Couldn't you ask the same question....
...about every other famous young civilian of the era? There was a draft between 1969 and 1973 but Dylan was too old (and in any case the draft was selective).
I was just listening to his radio show
and it sprung to mind that was all he seemed of the age for it to be an issue.
Remember the draft was only in use from
1969-1973 and it was conducted by lottery.
All men between the ages of (I think) 18-25 were allocated a number between 1 and 365 based on their birth date. On each draft cycle, a different number was picked. If your number came up, you were in.
The US lost the war before they'd got through too many numbers.

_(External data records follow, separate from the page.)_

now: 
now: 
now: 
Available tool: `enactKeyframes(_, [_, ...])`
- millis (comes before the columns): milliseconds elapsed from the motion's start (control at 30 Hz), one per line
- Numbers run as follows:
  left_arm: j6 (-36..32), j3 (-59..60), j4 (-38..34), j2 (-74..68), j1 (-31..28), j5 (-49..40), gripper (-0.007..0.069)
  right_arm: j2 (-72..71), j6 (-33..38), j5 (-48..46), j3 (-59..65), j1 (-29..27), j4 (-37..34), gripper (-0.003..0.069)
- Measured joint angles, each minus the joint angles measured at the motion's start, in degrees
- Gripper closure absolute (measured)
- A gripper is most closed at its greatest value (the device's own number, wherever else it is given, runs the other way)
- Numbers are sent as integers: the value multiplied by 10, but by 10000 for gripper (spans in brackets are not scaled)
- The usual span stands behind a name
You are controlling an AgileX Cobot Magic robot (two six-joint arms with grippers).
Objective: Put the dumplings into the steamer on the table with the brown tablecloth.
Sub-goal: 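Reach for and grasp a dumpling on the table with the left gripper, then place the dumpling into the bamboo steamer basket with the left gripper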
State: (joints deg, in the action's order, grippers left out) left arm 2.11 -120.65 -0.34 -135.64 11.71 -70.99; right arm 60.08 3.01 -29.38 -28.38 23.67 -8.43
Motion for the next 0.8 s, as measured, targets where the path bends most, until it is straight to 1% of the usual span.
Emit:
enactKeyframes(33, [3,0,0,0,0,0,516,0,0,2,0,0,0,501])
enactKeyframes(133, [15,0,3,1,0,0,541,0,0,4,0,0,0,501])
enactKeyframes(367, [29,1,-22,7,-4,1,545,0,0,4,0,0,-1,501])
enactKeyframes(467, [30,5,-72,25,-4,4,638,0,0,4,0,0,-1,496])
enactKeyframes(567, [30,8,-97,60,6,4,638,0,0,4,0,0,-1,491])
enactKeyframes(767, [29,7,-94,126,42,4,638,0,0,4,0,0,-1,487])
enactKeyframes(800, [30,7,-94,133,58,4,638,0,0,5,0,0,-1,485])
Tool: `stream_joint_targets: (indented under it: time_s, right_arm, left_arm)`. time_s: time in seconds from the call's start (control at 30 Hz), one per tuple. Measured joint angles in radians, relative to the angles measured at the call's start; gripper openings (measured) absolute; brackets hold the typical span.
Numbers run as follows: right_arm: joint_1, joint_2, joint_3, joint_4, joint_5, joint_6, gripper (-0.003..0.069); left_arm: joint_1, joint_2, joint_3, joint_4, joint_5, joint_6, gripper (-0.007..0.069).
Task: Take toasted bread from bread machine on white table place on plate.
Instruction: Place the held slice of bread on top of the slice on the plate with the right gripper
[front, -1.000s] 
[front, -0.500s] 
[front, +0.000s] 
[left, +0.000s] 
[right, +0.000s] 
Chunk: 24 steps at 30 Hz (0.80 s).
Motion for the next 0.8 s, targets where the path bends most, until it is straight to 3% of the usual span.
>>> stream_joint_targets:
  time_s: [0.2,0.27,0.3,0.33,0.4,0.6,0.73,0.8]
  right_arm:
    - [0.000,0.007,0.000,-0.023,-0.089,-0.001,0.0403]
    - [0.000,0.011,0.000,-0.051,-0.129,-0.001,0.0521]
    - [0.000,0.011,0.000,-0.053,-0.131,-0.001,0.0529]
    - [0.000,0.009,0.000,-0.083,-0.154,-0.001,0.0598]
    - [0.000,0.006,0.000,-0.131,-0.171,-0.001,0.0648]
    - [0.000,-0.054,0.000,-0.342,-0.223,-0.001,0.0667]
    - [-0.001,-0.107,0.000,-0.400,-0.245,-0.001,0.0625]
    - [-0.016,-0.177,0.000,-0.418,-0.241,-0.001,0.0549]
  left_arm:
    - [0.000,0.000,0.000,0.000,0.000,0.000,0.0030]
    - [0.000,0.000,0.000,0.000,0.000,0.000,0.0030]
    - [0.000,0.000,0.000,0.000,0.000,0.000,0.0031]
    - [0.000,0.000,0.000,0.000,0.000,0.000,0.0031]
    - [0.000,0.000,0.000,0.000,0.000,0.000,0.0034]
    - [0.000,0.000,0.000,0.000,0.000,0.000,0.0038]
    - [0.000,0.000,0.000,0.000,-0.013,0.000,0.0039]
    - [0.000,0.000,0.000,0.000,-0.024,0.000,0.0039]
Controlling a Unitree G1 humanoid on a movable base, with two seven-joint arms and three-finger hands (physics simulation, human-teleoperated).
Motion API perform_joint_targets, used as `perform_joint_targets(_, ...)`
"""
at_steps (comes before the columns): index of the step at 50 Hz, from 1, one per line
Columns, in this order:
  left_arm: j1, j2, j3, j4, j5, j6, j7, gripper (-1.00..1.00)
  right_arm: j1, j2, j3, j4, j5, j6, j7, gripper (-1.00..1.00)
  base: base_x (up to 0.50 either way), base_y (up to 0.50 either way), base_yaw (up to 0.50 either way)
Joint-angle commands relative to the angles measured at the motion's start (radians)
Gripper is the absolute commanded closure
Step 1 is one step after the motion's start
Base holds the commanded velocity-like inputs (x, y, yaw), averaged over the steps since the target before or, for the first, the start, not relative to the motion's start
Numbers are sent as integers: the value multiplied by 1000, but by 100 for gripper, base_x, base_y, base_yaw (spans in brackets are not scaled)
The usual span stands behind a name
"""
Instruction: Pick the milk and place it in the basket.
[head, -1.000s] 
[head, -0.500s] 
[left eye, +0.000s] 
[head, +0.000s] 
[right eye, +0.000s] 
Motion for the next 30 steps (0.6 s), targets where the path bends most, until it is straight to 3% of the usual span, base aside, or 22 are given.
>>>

Dylan was born in 1941 so would have been (err...) 27 when the draft started
I think there was a form of
conscription before the dates 1964-1975. Muhammad Ali is only a year younger than Dylan and he got into all sorts of trouble over it (I know his conscription may not have a have been as random as others). Elvis only 5 years older than Dylan and he served . It was just a thought i wasn't making a statement about Dylan in particular.
Conscription into the US military
http://en.wikipedia.org/wiki/Conscription_in_the_United_States will answer all your non-Dylan-related questions about the US draft system, when it operated and who was conscripted.
I was worried everyone
on this thread is quoting this same articles and seems to be quoting different dates. I will have to look further.
Bruce Springsteen
Springsteen is the only rock star, or star of that era in general, I can think of who went to the draft board.
On one of his live recordings, as far as I remember, he talks about being called to the board, but rejected on health grounds - something like an old biking injury. He goes home dreading what his father, who had himself served in Korea, will say. And his father just says he's glad - even blue-collar patriots had had enough of the war.
The River
Yes, that story is from Springsteen's intro to The River, from the live 1975-1985 boxed set.
http://open.spotify.com/track/31UJsGtQSom5H0cNCdPD8u
Iggy was called before the draft board...
well he wasn't going to admit
to having a dodgy knee or inner ear trouble. On a less life threatening note have you noticed that in interviews celebrities always claim to have been thrown out of the cubs or brownies. Rather than the likely story that they were rather dull children who found everything dull and just decided not to go one week.
This link is to a news article about a conspiracy theory
that is scarcely believable but probably true.
How do you make an unpopular war more palatable to the general public? Falsely draft a very patriotic pop singer of course!
The fact it could have back-fired horrendously did not seem to deter anyone.
http://www.heraldsun.com.au/news/national/normie-draft-very-dodgy/story-...
You Could Argue
with the subsequent backlash against him, that for Normie it did backfire, although he thought he was 'doing the right thing' in serving.
He probably
just sang 'Masters Of War' to the Board whilst flicking the V.
Technical point...
Americans don't flick the V's. They weren't at Agincourt :-)
Just think, if he had joined the army...
he probably would have sounded like James Blunt.